Exercise: Where a line of the material contains the string "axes", copy that line.

━━━

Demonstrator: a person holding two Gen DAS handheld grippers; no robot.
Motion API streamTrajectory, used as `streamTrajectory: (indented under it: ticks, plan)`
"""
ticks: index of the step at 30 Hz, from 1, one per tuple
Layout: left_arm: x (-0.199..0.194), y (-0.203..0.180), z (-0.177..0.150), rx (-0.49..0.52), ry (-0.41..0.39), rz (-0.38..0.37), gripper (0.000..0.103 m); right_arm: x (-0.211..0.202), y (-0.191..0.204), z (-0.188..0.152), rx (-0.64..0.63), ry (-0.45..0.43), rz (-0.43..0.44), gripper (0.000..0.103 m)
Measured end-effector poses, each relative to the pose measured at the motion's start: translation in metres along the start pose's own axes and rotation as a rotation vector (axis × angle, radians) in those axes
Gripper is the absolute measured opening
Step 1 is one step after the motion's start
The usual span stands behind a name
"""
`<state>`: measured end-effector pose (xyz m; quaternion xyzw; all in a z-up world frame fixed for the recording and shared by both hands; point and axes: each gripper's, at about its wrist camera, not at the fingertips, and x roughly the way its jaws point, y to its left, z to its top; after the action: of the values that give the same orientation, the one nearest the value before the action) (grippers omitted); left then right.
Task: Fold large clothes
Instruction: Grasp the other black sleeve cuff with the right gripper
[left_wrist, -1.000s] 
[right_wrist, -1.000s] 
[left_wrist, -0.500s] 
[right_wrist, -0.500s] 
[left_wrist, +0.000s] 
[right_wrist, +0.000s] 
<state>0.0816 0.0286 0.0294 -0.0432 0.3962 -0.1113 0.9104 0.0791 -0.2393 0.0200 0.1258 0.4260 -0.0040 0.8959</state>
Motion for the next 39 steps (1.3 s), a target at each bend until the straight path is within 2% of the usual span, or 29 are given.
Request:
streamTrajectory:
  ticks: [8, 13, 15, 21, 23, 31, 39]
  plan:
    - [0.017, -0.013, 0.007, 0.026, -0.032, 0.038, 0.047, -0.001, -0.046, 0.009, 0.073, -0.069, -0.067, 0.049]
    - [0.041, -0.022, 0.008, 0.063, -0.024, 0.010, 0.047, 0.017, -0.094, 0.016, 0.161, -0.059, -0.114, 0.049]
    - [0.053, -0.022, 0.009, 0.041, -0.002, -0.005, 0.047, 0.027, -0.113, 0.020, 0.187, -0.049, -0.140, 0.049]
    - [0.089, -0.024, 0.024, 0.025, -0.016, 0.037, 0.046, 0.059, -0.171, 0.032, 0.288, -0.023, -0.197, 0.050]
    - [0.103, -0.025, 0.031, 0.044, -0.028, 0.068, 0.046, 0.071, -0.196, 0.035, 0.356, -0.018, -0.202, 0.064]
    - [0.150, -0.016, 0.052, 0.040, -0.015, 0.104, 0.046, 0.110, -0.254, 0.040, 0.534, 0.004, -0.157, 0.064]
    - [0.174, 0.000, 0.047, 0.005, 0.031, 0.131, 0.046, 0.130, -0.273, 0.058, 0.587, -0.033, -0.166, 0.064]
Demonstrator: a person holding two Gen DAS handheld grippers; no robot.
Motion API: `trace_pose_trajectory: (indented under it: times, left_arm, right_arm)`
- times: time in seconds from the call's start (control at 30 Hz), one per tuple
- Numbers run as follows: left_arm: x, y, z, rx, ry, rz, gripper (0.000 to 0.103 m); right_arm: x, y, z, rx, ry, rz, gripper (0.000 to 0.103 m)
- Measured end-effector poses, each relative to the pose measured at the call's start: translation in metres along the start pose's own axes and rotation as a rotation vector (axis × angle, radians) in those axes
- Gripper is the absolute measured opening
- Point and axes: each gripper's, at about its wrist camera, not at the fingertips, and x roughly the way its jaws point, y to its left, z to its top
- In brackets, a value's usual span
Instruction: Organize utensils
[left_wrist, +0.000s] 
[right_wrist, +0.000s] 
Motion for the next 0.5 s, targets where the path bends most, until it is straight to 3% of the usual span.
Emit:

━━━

Expected answer:
Measured end-effector poses, each relative to the pose measured at the motion's start: translation in metres along the start pose's own axes and rotation as a rotation vector (axis × angle, radians) in those axes
`<state>`: measured end-effector pose (xyz m; quaternion xyzw; all in a z-up world frame fixed for the recording and shared by both hands; point and axes: each gripper's, at about its wrist camera, not at the fingertips, and x roughly the way its jaws point, y to its left, z to its top; after the action: of the values that give the same orientation, the one nearest the value before the action) (grippers omitted); left then right.
- Measured end-effector poses, each relative to the pose measured at the call's start: translation in metres along the start pose's own axes and rotation as a rotation vector (axis × angle, radians) in those axes
- Point and axes: each gripper's, at about its wrist camera, not at the fingertips, and x roughly the way its jaws point, y to its left, z to its top

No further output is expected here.